WHAT YOU WILL DO
Retype the lines below exactly, but only those from the line that has "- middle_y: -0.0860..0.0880" through the line that has "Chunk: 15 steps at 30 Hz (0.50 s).". Omit every picture.
::::
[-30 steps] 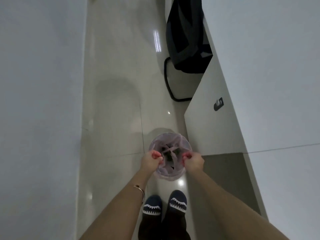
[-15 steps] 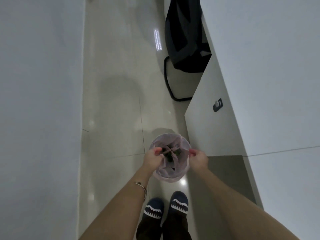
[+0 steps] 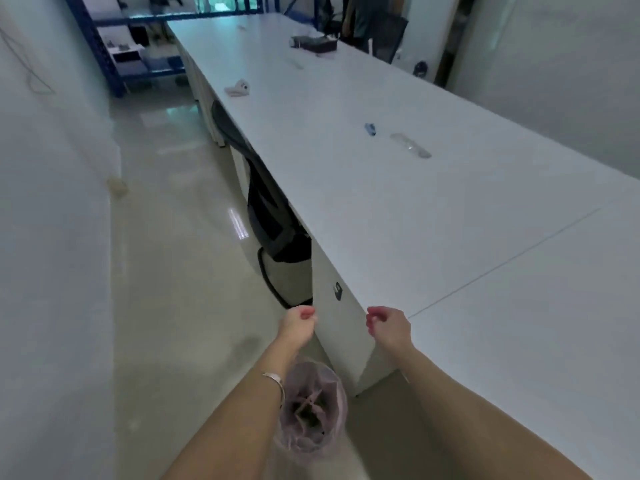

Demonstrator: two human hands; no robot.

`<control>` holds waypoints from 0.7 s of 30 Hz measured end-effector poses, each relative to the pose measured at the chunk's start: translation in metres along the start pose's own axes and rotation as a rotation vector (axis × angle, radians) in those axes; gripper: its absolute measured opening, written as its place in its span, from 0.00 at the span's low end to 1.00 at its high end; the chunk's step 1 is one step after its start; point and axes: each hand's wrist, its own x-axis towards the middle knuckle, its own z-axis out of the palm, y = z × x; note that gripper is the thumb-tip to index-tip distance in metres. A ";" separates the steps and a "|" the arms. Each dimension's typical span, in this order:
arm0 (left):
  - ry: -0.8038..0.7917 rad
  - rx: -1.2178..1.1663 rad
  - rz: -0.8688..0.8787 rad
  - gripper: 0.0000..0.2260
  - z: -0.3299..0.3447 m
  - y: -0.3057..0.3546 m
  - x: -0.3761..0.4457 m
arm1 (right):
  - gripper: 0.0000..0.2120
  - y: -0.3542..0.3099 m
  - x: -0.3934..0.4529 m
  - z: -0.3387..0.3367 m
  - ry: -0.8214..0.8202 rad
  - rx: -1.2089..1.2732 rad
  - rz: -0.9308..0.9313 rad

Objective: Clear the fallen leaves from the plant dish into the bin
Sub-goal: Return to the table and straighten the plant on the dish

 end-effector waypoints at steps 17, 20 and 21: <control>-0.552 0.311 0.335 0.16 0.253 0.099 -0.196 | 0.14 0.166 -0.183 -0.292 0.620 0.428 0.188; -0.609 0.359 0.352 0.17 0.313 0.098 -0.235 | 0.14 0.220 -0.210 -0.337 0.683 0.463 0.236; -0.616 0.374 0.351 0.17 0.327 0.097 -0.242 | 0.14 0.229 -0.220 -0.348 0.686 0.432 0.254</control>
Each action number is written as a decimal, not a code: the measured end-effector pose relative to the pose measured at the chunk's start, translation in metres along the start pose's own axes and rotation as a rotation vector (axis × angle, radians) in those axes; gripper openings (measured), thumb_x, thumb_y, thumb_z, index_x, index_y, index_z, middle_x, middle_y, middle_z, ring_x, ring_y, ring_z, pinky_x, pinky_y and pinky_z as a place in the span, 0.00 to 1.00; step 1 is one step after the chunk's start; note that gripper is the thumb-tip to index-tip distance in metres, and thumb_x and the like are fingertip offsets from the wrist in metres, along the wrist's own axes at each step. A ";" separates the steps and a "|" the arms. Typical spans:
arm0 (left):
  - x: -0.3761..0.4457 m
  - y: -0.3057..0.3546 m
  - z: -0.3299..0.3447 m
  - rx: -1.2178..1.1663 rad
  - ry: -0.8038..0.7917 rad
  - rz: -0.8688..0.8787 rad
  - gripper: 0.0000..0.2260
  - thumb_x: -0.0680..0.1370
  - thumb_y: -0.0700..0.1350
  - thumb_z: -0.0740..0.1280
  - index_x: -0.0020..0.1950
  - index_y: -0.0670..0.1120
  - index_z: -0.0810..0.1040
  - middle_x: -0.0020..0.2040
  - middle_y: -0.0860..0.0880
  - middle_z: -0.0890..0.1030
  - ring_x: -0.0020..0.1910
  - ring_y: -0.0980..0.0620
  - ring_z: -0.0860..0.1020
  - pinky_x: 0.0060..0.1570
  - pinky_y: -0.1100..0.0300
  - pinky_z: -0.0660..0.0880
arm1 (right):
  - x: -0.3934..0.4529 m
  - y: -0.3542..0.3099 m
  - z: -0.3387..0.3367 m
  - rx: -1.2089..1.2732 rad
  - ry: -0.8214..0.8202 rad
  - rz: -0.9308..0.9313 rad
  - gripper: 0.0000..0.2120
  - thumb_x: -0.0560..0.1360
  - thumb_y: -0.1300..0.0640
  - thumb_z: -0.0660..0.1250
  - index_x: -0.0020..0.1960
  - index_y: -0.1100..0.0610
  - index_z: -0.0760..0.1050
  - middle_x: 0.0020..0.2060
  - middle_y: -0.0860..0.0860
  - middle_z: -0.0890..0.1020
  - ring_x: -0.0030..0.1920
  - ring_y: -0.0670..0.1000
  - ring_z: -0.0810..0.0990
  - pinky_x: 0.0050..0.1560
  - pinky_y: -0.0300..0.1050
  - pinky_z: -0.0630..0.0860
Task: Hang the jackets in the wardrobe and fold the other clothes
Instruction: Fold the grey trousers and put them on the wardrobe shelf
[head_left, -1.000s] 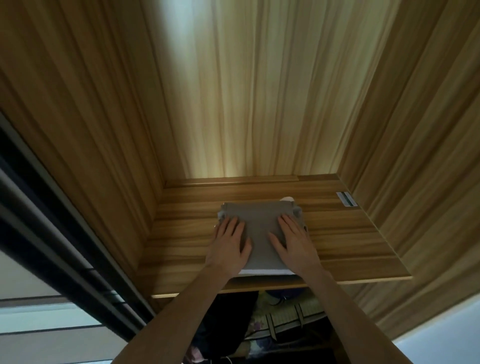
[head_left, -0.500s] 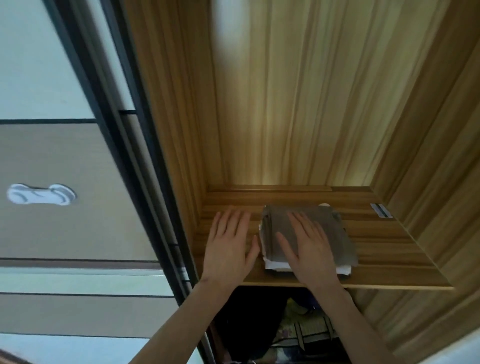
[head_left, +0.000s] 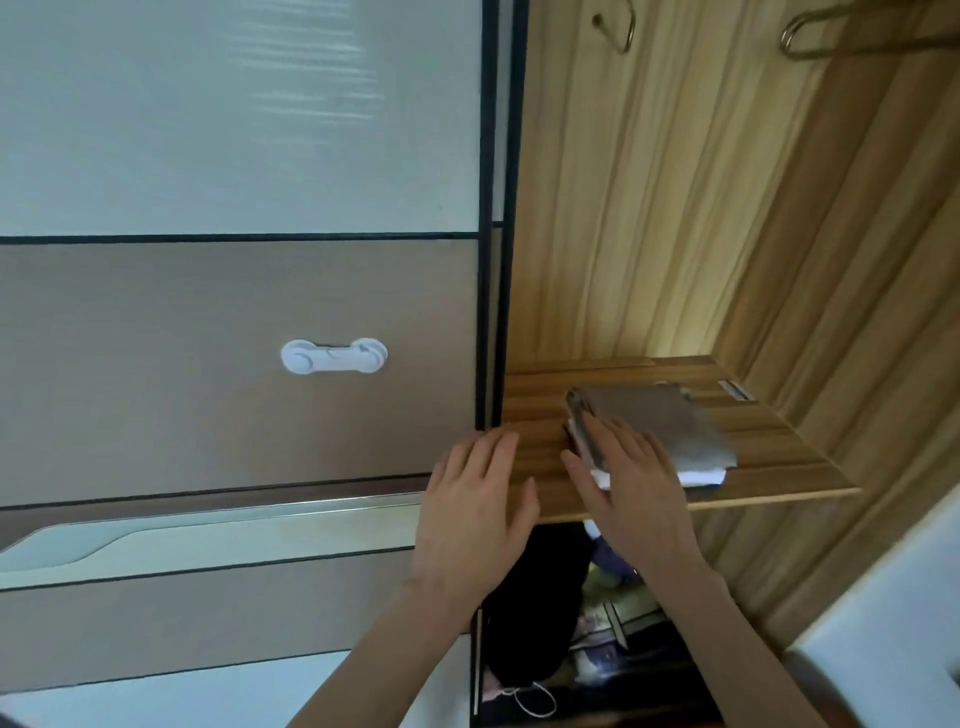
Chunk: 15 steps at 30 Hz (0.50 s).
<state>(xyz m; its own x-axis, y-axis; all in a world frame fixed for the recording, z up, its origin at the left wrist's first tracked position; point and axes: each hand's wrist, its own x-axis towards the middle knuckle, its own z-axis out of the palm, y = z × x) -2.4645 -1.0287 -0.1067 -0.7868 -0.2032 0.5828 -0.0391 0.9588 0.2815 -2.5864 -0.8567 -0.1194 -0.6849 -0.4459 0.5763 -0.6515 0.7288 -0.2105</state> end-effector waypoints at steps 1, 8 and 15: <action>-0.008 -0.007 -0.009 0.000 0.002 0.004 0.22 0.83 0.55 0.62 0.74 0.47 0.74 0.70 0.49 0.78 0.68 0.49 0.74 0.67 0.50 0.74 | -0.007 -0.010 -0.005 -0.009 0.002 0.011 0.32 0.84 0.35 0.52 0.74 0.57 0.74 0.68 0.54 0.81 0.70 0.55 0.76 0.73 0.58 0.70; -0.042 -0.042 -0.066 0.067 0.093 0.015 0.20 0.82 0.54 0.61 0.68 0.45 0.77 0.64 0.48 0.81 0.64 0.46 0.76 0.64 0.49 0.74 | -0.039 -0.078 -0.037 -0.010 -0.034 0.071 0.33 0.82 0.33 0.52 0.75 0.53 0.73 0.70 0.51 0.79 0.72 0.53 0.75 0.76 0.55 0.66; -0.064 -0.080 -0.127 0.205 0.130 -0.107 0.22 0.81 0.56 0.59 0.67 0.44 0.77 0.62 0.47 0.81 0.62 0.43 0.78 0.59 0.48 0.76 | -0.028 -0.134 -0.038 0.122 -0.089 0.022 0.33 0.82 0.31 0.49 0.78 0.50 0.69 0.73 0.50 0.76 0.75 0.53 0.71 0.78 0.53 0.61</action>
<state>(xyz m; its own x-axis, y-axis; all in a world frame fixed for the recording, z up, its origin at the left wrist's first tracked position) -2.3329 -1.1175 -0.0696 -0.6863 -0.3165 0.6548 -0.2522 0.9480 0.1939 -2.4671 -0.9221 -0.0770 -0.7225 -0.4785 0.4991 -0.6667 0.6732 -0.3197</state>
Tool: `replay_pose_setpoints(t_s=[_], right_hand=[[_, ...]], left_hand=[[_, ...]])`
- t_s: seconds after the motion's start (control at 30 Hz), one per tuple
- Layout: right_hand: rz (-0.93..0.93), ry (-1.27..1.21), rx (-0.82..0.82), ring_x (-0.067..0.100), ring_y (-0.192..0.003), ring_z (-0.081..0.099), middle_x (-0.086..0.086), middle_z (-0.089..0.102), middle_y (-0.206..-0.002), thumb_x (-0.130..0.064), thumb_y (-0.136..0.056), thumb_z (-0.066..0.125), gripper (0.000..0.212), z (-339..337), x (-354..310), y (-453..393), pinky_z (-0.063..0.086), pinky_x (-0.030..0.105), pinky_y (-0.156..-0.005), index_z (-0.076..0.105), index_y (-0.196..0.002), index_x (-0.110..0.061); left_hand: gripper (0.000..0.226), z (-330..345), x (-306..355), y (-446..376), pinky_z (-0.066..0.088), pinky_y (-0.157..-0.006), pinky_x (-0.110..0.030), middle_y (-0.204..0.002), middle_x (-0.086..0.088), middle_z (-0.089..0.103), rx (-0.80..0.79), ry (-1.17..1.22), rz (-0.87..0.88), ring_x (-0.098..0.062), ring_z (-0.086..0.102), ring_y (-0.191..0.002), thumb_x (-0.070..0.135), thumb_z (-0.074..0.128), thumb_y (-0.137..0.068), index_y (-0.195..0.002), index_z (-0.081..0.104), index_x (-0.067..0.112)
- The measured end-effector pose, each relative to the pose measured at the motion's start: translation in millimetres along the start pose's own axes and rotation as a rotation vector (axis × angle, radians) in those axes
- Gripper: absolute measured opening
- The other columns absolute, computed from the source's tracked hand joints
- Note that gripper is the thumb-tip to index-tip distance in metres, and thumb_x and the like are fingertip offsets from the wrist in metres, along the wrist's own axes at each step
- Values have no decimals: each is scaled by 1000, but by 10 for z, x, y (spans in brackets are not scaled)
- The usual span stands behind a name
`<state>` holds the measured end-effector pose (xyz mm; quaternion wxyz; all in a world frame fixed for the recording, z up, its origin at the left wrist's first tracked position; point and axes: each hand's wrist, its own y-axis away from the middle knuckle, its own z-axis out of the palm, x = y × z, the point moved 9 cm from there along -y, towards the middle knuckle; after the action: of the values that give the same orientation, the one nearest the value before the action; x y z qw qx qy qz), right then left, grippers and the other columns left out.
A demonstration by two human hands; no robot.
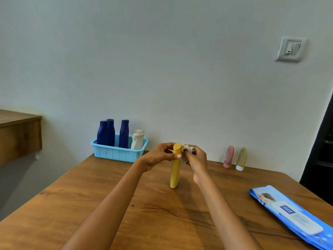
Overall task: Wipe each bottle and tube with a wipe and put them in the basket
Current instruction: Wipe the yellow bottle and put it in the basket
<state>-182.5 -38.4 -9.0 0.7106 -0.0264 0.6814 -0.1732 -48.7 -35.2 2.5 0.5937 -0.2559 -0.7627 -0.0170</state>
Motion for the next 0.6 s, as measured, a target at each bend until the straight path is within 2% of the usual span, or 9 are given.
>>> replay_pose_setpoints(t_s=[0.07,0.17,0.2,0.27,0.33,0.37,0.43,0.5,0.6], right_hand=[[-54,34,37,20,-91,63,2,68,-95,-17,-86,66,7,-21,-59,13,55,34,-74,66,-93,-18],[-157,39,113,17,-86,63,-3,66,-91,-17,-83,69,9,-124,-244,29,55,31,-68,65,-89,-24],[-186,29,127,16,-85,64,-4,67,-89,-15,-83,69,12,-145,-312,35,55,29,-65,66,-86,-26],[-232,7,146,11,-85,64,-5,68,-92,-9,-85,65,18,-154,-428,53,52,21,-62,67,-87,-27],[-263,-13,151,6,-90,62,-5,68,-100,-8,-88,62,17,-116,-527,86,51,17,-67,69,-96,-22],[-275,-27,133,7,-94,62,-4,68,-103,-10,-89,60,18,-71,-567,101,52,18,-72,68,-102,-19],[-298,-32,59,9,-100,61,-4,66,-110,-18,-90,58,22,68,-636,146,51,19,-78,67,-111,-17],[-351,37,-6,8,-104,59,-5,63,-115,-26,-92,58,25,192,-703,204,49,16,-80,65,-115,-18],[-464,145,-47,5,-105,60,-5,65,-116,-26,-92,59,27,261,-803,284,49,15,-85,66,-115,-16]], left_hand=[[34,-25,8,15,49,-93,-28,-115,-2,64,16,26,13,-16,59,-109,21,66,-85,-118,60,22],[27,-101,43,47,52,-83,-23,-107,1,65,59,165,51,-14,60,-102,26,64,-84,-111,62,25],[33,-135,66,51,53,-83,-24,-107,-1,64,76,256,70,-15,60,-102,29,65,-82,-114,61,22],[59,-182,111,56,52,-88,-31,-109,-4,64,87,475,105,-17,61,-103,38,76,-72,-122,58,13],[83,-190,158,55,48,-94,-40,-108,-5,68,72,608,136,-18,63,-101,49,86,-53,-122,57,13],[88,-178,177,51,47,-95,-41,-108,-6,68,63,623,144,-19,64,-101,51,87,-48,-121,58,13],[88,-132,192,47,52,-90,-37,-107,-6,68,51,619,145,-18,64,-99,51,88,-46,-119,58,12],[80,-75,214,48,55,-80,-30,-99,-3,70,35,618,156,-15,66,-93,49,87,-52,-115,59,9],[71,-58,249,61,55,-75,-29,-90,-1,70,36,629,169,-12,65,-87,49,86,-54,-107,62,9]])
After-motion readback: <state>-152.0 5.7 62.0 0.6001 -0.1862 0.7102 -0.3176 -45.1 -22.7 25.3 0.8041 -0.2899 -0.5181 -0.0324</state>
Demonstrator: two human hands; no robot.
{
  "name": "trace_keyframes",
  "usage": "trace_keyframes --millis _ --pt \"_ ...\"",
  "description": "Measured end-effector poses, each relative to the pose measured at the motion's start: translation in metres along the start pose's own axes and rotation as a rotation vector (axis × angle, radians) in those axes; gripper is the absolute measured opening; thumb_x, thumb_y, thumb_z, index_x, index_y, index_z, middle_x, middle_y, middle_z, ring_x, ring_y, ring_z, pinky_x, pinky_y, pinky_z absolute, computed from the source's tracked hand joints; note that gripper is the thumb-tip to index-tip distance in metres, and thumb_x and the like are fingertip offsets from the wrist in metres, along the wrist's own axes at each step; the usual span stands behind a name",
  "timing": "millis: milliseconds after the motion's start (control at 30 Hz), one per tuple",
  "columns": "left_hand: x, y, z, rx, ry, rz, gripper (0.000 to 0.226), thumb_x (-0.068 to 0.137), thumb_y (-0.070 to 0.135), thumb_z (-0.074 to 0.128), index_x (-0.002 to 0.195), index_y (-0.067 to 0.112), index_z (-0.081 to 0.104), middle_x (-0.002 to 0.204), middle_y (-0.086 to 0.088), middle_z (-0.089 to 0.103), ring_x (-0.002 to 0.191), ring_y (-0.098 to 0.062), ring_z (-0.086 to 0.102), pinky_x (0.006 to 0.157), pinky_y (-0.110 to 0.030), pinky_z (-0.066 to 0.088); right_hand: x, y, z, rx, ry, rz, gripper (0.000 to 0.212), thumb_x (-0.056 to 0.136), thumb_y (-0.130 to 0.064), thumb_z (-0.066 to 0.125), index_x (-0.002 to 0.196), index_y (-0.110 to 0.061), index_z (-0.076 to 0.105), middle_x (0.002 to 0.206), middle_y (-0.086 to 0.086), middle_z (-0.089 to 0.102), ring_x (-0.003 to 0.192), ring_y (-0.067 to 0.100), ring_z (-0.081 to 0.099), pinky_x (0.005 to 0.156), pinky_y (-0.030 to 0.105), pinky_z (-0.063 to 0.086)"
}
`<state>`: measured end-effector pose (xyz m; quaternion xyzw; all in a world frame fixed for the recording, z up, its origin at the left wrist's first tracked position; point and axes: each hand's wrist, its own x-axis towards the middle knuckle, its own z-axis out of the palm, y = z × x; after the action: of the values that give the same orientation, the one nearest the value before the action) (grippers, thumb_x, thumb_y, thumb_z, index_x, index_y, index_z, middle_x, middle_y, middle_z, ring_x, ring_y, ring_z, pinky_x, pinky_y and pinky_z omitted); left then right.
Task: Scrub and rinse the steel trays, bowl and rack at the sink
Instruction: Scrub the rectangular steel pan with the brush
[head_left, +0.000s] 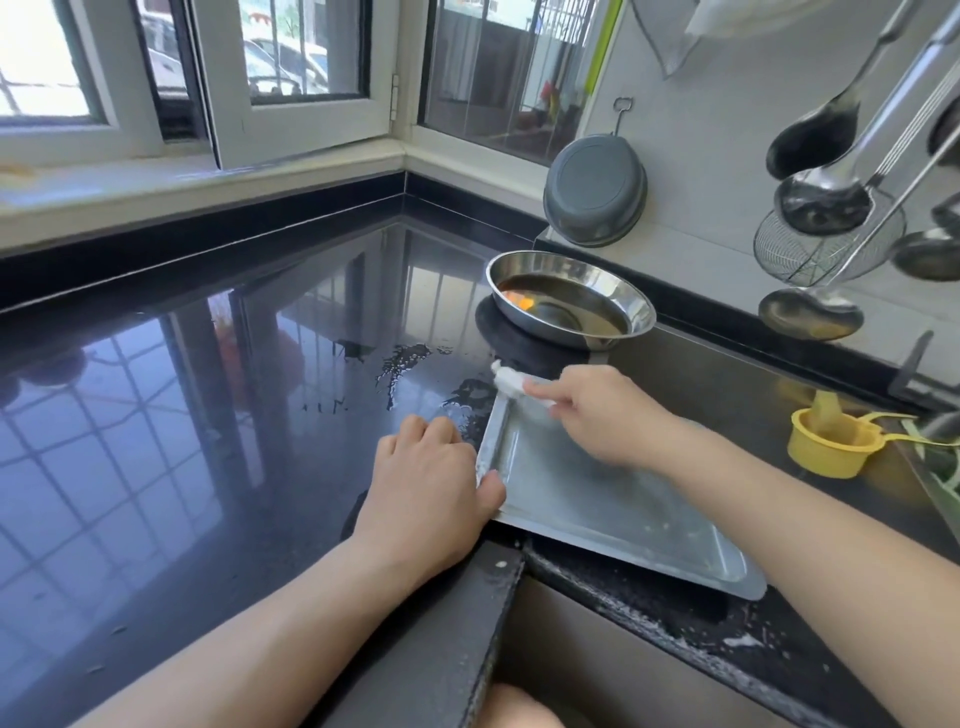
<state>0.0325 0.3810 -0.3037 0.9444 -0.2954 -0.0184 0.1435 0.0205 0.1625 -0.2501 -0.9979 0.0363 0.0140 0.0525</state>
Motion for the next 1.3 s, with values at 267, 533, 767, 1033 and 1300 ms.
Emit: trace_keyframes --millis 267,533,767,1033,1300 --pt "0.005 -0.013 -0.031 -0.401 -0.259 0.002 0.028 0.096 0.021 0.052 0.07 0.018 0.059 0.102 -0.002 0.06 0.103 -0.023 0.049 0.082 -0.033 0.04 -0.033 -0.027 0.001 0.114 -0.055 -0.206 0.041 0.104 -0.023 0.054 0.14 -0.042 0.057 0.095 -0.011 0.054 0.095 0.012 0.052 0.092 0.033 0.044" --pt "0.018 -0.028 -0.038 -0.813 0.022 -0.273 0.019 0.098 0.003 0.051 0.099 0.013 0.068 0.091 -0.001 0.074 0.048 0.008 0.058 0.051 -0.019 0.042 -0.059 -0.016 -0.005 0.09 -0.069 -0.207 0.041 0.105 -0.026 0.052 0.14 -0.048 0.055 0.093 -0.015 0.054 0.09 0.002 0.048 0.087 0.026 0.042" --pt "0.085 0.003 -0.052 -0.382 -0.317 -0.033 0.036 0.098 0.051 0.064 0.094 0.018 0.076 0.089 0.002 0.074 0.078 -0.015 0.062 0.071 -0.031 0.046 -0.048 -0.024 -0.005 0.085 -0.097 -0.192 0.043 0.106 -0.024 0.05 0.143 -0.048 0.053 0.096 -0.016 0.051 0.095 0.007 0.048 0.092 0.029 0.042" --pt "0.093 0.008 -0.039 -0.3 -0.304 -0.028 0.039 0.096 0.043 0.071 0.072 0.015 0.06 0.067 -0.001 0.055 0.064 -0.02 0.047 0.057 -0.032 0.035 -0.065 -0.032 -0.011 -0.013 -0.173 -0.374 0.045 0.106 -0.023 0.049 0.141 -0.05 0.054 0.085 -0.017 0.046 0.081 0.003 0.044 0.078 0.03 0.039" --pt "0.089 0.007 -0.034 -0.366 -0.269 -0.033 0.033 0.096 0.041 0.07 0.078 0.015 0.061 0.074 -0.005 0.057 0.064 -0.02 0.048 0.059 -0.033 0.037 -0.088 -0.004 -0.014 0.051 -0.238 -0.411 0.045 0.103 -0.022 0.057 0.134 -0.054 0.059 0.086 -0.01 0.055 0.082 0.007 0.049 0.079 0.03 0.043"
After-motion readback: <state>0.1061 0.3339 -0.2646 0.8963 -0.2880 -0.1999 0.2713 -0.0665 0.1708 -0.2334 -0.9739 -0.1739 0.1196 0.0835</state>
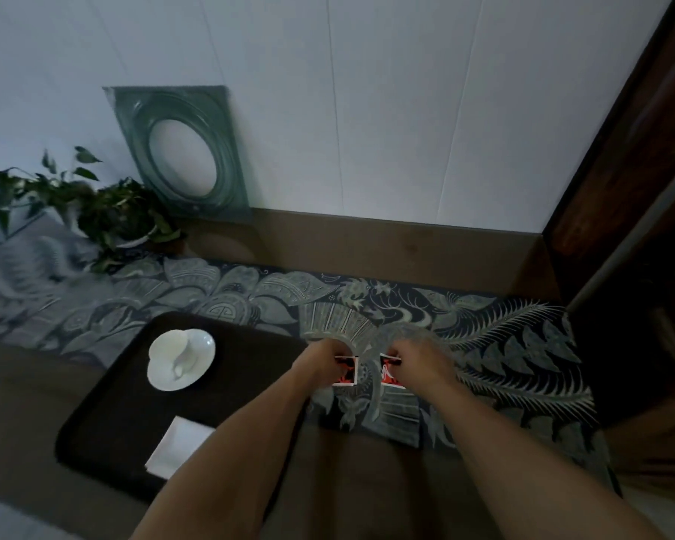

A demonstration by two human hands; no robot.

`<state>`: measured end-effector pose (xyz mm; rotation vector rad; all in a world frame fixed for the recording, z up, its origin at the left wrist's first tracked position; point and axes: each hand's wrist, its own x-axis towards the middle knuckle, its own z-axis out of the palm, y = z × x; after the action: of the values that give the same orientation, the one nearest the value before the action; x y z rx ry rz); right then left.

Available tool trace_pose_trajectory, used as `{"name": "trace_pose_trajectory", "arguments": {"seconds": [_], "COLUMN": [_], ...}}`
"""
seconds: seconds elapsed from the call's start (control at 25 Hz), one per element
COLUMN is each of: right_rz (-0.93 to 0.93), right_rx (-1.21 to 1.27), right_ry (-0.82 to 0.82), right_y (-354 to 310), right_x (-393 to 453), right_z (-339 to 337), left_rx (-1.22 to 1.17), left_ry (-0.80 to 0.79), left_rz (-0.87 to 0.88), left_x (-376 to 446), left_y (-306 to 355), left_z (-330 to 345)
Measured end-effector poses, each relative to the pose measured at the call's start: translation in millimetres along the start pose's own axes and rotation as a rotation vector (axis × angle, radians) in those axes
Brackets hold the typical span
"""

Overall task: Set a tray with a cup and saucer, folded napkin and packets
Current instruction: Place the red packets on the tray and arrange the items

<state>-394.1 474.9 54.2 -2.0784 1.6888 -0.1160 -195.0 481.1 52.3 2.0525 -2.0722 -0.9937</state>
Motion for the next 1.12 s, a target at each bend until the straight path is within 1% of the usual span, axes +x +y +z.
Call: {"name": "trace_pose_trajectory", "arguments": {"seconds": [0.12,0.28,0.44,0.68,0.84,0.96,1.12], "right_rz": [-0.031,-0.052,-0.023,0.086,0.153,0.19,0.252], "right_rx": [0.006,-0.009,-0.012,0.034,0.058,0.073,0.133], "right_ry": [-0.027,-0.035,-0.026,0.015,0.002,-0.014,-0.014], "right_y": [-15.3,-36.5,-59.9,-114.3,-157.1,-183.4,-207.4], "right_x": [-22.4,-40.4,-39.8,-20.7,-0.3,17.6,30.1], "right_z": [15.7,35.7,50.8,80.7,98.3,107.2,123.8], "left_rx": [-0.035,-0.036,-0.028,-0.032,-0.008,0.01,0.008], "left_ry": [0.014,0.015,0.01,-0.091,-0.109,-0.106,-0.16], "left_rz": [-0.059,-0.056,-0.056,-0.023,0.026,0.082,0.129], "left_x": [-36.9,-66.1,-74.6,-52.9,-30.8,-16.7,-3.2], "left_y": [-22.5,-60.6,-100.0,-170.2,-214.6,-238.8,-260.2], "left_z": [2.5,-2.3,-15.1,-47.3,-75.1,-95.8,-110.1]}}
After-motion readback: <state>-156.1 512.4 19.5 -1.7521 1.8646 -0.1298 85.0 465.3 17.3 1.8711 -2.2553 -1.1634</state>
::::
EXERCISE RESPONSE
  - middle_y: -0.0860..0.0880
  - middle_z: -0.0890..0.1030
  - ring_x: -0.0020..0.1910
  - ring_y: -0.0980..0.0620
  - ring_z: -0.0860..0.1020
  - pinky_x: 0.0060..0.1570
  - pinky_y: -0.1100..0.0300
  - pinky_z: -0.0660..0.0880
arm1 (right):
  - x: -0.3934..0.4529 m
  - y: -0.3542..0.3099 m
  - z: -0.3387..0.3367 m
  - rx: -1.2089..1.2732 rad
  - ry: -0.8214..0.8202 rad
  - rz: -0.9308..0.9313 rad
  - gripper: 0.0000..0.2120
  - thumb_x: -0.0560..0.1360
  - thumb_y: -0.1300..0.0640
  - thumb_z: -0.0660..0.1250
  - index_x: -0.0020..0.1960
  - index_y: -0.1100..0.0610
  - index_z: -0.0760..0.1050
  - middle_x: 0.0020..0.2060
  - middle_y: -0.0860..0.0860
  - middle_z: -0.0890..0.1020
  - ring_x: -0.0030..0.1920
  - ring_y: -0.0670..0.1000
  - ring_z: -0.0810..0.0990
  - pinky_x: 0.0050..0.1560
  - pinky_y: -0.0300..0.1050
  - pinky_z: -0.0630..0.0860
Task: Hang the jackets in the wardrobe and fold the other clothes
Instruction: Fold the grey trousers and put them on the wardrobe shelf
[head_left, -1.000s] 
[head_left, -0.500s] 
[head_left, +0.000s] 
Chunk: 15 steps at 30 Hz (0.50 s).

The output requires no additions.